On December 5, 2014, the founders bought back their stake from Gruner + Jahr for Rs 40 Crore.

Content Marketing, Inflight Entertainment Content Service Provider, and Content Distribution Business 
I. Content Marketing

In March 2015, Maxposure sold its consumer magazines portfolio to focus entirely on content marketing & inflight entertainment content services. In November 2015, Maxposure was awarded the contract for Indian Railways project Rail Bandhu. The bi-lingual magazine is available onboard Shatabdi, Rajdhani and Duronto trains across India. The content was made available on the railway's web portal and mobile app launches and corresponding social media extensions.

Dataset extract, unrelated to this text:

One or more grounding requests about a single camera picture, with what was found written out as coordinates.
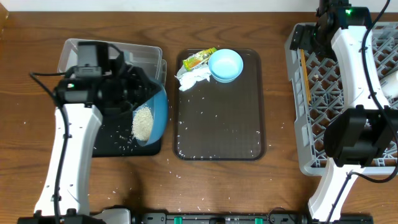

Since 2015, Maxposure has been producing in-flight publications and content marketing initiatives for airlines and airports around the world including Vistara, a joint venture between Tata Sons Limited and Singapore Airlines Limited (SIA); Trujetter for regional TruJet Airlines based out of Hyderabad; GoGetter for GoAir; FLY Smiles for Bangalore-based airline Air Pegasus; Gulf Life for Gulf Air, the national carrier of Kingdom of Bahrain; Nawras for Air Arabia, the Sharjah-headquartered United Arab Emirates national budget airline with over 101 destinations in 32 countries worldwide; and AirAsia India's Travel 3Sixty, a joint venture between AirAsia Berhad & Tata Sons. The company continues to expand content marketing projects with The Oberoi Group, ITC Hotels, Taj Hotels and SalamAir across India & the Gulf Cooperation Council. On August 26, 2019, Maxposure was awarded the duties to transform its retail catalogue (Hello 6E)  into a full-fledged in-flight magazine by IndiGo. The launch issue of the new avatar was launched in October 2019.

Inline with the new vision, Maxposure was awarded the several marquee clients to its portfolio since 2018 for its content marketing services.

Ministry of Tourism (India)'s Incredible India portal where the company produces content in over 18 different Indian & foreign languages

Ministry of External Affairs (India)'s India Perspective portal where the company produces content in around 12 foreign languages

Uttarakhand Tourism for the state tourism website, social media and digital marketing campaigns

Madhya Pradesh Tourism for the state tourism website, social media and digital marketing campaigns

IIT Madras for its content marketing requirements

II. Inflight Entertainment Content Service Provider

Aeroplay Entertainment, Content Service Provider(CSP) is headquartered in Singapore and its TPN Certified Lab facility is located in Mumbai & US operations located in New York. Its clients include Jazeera Airways, Air Arabia, Malaysia Airlines, Air India, Kuwait Airways, Yemenia to name. It is now one of the fastest growing CSP in the world.

III. Content Distribution Business

Alpha Pictures is content (Movies, TV Shows, Destination Videos & Guides)  distribution arm of Maxposure. It focuses on Indian Content (Bollywood, Regional), Arabic Content and Destination Videos (Major cities around the world).